After graduation Lankhorst started his academic career as faculty member at the Department of Mathematics and Computing Science of the University of Groningen. In 1996 he started working at the Telematica Instituut as Member of Scientific Staff, in 2000 he became Manager Application Engineering, in 2006 Expertise Group Leader, and in 2009 Principal Advisor. By then the Institute had changed its name to Novay. From 2003 to 2007 he was also Module Manager at the Delft TopTech, School Executive Education of the Delft University of Technology. In October 2013, he left Novay and joined BiZZdesign.

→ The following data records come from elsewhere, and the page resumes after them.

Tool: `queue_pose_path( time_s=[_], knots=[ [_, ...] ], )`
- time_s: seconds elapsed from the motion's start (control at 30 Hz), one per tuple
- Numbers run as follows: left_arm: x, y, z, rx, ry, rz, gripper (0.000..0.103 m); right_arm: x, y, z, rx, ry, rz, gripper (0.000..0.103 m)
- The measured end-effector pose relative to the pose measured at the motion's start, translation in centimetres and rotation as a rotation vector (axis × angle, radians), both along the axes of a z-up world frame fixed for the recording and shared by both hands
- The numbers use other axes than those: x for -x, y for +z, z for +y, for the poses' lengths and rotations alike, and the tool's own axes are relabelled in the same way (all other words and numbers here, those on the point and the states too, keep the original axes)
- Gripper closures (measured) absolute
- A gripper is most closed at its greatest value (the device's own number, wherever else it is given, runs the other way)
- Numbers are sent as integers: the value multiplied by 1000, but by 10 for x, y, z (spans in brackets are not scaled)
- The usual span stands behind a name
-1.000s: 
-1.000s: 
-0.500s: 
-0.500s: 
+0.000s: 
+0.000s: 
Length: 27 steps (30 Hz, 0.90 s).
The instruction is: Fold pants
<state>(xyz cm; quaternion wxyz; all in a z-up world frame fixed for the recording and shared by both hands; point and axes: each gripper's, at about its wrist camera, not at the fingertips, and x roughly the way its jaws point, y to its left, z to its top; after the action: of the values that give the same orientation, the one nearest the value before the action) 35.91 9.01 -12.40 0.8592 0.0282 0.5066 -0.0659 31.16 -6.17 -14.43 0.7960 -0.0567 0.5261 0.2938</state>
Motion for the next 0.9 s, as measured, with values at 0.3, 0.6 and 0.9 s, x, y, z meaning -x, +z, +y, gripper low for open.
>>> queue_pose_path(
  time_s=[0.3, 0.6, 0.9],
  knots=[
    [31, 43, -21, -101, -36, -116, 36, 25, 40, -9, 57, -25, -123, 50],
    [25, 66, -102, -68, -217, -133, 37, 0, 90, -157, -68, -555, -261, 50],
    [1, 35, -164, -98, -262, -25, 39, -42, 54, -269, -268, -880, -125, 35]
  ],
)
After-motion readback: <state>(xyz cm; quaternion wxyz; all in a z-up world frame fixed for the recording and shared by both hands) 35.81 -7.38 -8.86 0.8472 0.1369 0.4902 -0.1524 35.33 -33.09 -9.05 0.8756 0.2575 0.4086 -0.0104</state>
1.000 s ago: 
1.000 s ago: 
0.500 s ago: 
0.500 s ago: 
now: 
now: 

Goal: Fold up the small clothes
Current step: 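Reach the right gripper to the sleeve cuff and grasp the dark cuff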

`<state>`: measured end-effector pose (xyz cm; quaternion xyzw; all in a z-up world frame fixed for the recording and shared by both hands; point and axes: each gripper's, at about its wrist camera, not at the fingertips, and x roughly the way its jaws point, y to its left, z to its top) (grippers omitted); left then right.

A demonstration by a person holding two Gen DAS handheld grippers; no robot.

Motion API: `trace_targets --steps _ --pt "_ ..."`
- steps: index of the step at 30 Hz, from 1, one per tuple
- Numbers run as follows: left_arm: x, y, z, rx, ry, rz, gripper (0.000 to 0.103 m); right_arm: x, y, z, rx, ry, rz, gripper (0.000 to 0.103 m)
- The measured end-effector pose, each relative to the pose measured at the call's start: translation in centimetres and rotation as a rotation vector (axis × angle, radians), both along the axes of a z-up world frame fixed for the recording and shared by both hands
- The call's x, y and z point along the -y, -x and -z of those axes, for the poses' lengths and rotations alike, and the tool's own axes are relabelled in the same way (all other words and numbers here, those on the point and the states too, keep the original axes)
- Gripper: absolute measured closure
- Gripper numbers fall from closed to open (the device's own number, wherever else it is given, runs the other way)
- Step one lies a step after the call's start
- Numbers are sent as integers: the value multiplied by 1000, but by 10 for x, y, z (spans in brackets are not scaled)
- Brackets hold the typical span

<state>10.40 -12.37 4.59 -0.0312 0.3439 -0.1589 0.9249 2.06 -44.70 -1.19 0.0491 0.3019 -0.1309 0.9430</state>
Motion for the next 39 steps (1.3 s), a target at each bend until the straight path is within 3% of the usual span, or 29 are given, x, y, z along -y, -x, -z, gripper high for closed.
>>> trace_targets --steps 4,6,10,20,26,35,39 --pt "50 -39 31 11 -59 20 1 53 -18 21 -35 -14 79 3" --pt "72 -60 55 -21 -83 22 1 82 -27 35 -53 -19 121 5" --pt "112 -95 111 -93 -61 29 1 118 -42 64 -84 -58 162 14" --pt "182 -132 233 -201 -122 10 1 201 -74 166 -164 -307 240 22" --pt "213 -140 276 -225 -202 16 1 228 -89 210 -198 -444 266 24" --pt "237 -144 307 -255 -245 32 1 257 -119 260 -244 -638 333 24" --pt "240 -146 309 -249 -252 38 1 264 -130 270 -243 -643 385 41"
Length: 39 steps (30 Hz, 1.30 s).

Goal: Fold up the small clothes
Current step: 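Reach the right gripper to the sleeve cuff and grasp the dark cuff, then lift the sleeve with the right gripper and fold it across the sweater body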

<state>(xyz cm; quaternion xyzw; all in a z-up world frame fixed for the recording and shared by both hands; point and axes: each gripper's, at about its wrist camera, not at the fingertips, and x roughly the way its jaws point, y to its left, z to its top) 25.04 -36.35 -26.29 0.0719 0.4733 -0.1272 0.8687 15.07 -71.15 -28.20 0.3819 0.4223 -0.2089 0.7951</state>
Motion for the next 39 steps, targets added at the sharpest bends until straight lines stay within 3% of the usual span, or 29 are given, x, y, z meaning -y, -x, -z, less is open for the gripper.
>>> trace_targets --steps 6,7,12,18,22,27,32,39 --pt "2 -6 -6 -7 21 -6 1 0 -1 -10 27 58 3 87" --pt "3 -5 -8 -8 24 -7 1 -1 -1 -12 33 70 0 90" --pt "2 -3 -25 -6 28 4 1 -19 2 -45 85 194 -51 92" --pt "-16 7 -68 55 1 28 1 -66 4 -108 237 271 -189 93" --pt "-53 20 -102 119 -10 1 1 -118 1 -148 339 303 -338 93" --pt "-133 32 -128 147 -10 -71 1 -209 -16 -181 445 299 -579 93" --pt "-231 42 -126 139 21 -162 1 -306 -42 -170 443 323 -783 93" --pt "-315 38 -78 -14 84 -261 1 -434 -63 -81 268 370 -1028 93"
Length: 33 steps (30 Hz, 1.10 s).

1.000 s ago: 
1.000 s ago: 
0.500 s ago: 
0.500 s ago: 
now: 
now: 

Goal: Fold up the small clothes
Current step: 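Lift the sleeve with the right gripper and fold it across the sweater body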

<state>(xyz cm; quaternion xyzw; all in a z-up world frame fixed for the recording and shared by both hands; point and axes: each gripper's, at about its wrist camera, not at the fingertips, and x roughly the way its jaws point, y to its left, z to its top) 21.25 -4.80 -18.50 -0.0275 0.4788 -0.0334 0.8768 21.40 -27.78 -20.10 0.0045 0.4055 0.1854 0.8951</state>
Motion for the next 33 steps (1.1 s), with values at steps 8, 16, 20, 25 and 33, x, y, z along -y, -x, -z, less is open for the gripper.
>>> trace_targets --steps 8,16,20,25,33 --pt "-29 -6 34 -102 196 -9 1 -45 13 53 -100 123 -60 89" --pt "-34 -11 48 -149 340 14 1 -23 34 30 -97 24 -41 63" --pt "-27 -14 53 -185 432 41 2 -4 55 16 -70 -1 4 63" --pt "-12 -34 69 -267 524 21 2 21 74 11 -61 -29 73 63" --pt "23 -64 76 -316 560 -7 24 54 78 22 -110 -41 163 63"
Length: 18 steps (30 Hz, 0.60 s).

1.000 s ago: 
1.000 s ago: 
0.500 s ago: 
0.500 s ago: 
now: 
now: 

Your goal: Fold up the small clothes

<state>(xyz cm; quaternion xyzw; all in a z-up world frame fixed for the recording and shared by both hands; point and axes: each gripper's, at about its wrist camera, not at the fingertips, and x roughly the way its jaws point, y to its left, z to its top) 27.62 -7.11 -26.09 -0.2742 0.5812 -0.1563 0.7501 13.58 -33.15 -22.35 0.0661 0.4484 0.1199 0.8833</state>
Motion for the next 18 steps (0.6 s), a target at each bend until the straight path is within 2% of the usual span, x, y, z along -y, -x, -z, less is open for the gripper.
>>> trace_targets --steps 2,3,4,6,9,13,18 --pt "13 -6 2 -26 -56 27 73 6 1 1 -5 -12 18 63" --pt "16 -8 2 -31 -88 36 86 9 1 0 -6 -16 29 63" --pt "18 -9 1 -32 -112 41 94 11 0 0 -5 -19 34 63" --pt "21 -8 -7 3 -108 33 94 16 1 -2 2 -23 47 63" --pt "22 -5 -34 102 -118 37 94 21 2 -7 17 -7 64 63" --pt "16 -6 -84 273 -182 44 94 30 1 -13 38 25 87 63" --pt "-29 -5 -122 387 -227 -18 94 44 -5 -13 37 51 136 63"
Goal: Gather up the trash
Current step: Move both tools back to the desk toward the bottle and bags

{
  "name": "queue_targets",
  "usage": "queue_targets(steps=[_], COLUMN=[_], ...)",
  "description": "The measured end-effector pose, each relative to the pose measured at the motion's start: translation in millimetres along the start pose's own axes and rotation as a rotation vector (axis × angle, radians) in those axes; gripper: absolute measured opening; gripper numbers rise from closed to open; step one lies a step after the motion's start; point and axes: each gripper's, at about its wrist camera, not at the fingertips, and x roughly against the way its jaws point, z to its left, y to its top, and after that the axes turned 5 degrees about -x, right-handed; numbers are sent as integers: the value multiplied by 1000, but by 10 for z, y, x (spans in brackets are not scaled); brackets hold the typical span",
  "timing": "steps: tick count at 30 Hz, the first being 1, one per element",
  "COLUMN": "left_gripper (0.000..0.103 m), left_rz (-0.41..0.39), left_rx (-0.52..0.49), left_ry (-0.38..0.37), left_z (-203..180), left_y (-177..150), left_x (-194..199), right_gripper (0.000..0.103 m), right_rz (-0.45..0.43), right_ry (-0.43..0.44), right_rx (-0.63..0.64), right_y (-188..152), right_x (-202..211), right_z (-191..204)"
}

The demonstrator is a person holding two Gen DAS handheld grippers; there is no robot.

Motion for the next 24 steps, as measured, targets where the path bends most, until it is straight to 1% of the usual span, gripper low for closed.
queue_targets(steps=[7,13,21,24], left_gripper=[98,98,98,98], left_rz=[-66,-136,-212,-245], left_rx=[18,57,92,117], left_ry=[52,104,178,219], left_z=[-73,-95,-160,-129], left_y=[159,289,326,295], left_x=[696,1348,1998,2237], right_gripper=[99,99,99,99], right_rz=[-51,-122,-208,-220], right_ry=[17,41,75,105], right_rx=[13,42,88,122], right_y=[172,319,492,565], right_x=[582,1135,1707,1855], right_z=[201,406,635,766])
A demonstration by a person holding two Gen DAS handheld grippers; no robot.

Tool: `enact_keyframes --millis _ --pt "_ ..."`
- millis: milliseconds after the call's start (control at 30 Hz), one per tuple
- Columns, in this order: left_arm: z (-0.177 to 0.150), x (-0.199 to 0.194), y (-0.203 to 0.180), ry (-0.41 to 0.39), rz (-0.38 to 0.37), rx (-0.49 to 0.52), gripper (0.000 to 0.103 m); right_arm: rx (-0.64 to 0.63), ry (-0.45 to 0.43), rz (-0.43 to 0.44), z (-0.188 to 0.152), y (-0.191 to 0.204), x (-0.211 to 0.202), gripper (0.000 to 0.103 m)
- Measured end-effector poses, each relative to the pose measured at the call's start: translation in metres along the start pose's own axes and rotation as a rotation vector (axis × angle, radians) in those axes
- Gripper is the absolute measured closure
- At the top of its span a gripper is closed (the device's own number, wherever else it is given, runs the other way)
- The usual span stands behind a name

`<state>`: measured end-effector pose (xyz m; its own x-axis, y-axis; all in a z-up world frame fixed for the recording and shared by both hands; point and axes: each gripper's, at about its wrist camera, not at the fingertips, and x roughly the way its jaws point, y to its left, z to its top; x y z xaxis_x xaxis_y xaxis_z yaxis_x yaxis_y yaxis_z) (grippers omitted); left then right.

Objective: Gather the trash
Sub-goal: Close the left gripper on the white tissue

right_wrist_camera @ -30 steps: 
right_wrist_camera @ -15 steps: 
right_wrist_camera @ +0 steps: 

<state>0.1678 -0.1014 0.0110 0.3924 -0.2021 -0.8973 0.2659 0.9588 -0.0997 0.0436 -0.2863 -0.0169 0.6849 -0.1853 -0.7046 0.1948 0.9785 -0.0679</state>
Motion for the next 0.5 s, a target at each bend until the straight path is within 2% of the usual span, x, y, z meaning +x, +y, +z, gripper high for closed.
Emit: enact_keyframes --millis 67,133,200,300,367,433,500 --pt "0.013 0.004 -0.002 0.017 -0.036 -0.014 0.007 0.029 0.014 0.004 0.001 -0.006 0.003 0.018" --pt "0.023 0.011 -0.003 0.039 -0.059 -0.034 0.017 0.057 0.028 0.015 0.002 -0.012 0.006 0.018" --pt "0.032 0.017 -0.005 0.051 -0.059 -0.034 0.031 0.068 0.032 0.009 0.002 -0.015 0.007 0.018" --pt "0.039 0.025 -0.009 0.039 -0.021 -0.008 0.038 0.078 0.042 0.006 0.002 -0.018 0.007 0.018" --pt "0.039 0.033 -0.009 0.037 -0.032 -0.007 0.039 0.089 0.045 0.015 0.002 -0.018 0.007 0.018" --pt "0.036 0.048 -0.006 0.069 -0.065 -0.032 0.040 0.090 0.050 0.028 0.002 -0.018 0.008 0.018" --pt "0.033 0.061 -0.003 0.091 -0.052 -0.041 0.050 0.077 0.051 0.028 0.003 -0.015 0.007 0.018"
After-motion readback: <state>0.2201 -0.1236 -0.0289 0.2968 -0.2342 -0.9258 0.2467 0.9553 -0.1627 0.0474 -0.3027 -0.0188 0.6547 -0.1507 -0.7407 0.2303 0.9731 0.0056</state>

At the Telematica Instituut between 2002 and 2004 Lankhorst managed the development of enterprise architecture modeling language ArchiMate, in cooperation with representatives from government, industry and academia.

In 2013 Lankhorst is representative of the Netherlands Architecture Forum at the Federation of Enterprise Architecture Professional Organizations.

== Publications ==
Lankhorst has authored and coauthored numerous publications in his field of expertise. Books, a selection:
- Marc Lankhorst. Genetic algorithms in data analysis Doctoral thesis University of Groningen, 1996.
- Marc Lankhorst et al. Enterprise Architecture at Work - Modelling, Communication and Analysis. Berlin: Springer-Verlag, 2005.
- Marc Lankhorst. Agile Service Development - Combining Adaptive Methods and Flexible Solutions. With others (ed.). Berlin: Springer-Verlag, 2012.

Articles, a selection:
- Jonkers, H., Lankhorst, M., Van Buuren, R., Hoppenbrouwers, S., Bonsangue, M., & Van Der Torre, L. (2004). "Concepts for modeling enterprise architectures." International Journal of Cooperative Information Systems, 13(03), 257−287.
- Marc Lankhorst, Roel Wieringa and Henk Jonkers. et al. "Enterprise architecture: Management tool and blueprint for the organisation." Information Systems Frontiers 8.2 (2006): 63−66.